- **Problem to work on**:
Write out all of the data exactly as it appears.

============

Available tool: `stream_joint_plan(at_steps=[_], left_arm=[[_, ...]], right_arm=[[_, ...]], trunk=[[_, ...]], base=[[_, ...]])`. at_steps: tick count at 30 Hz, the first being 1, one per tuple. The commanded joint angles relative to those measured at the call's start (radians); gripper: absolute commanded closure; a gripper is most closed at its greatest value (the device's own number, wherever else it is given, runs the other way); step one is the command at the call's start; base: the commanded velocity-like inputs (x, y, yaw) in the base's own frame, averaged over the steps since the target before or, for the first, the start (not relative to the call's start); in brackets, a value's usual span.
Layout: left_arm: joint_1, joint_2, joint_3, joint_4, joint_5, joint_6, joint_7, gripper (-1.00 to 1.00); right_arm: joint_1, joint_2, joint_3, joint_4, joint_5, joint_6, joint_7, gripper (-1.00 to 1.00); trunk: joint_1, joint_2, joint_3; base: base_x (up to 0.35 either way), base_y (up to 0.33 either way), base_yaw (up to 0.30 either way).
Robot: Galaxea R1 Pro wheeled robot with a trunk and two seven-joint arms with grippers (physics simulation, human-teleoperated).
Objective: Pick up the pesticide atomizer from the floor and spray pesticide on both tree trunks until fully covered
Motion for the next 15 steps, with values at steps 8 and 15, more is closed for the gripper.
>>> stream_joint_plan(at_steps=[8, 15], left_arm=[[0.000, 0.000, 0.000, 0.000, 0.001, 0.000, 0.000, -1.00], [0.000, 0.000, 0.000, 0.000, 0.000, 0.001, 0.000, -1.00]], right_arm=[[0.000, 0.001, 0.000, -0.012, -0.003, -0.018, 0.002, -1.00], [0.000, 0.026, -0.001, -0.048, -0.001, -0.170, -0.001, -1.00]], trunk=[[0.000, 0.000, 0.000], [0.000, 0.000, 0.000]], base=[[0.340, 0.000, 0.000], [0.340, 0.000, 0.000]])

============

- **Answer to the exercise**:
Available tool: `stream_joint_plan(at_steps=[_], left_arm=[[_, ...]], right_arm=[[_, ...]], trunk=[[_, ...]], base=[[_, ...]])`. at_steps: tick count at 30 Hz, the first being 1, one per tuple. The commanded joint angles relative to those measured at the call's start (radians); gripper: absolute commanded closure; a gripper is most closed at its greatest value (the device's own number, wherever else it is given, runs the other way); step one is the command at the call's start; base: the commanded velocity-like inputs (x, y, yaw) in the base's own frame, averaged over the steps since the target before or, for the first, the start (not relative to the call's start); in brackets, a value's usual span.
Layout: left_arm: joint_1, joint_2, joint_3, joint_4, joint_5, joint_6, joint_7, gripper (-1.00 to 1.00); right_arm: joint_1, joint_2, joint_3, joint_4, joint_5, joint_6, joint_7, gripper (-1.00 to 1.00); trunk: joint_1, joint_2, joint_3; base: base_x (up to 0.35 either way), base_y (up to 0.33 either way), base_yaw (up to 0.30 either way).
Robot: Galaxea R1 Pro wheeled robot with a trunk and two seven-joint arms with grippers (physics simulation, human-teleoperated).
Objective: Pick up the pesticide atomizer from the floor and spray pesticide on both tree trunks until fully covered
Motion for the next 15 steps, with values at steps 8 and 15, more is closed for the gripper.
>>> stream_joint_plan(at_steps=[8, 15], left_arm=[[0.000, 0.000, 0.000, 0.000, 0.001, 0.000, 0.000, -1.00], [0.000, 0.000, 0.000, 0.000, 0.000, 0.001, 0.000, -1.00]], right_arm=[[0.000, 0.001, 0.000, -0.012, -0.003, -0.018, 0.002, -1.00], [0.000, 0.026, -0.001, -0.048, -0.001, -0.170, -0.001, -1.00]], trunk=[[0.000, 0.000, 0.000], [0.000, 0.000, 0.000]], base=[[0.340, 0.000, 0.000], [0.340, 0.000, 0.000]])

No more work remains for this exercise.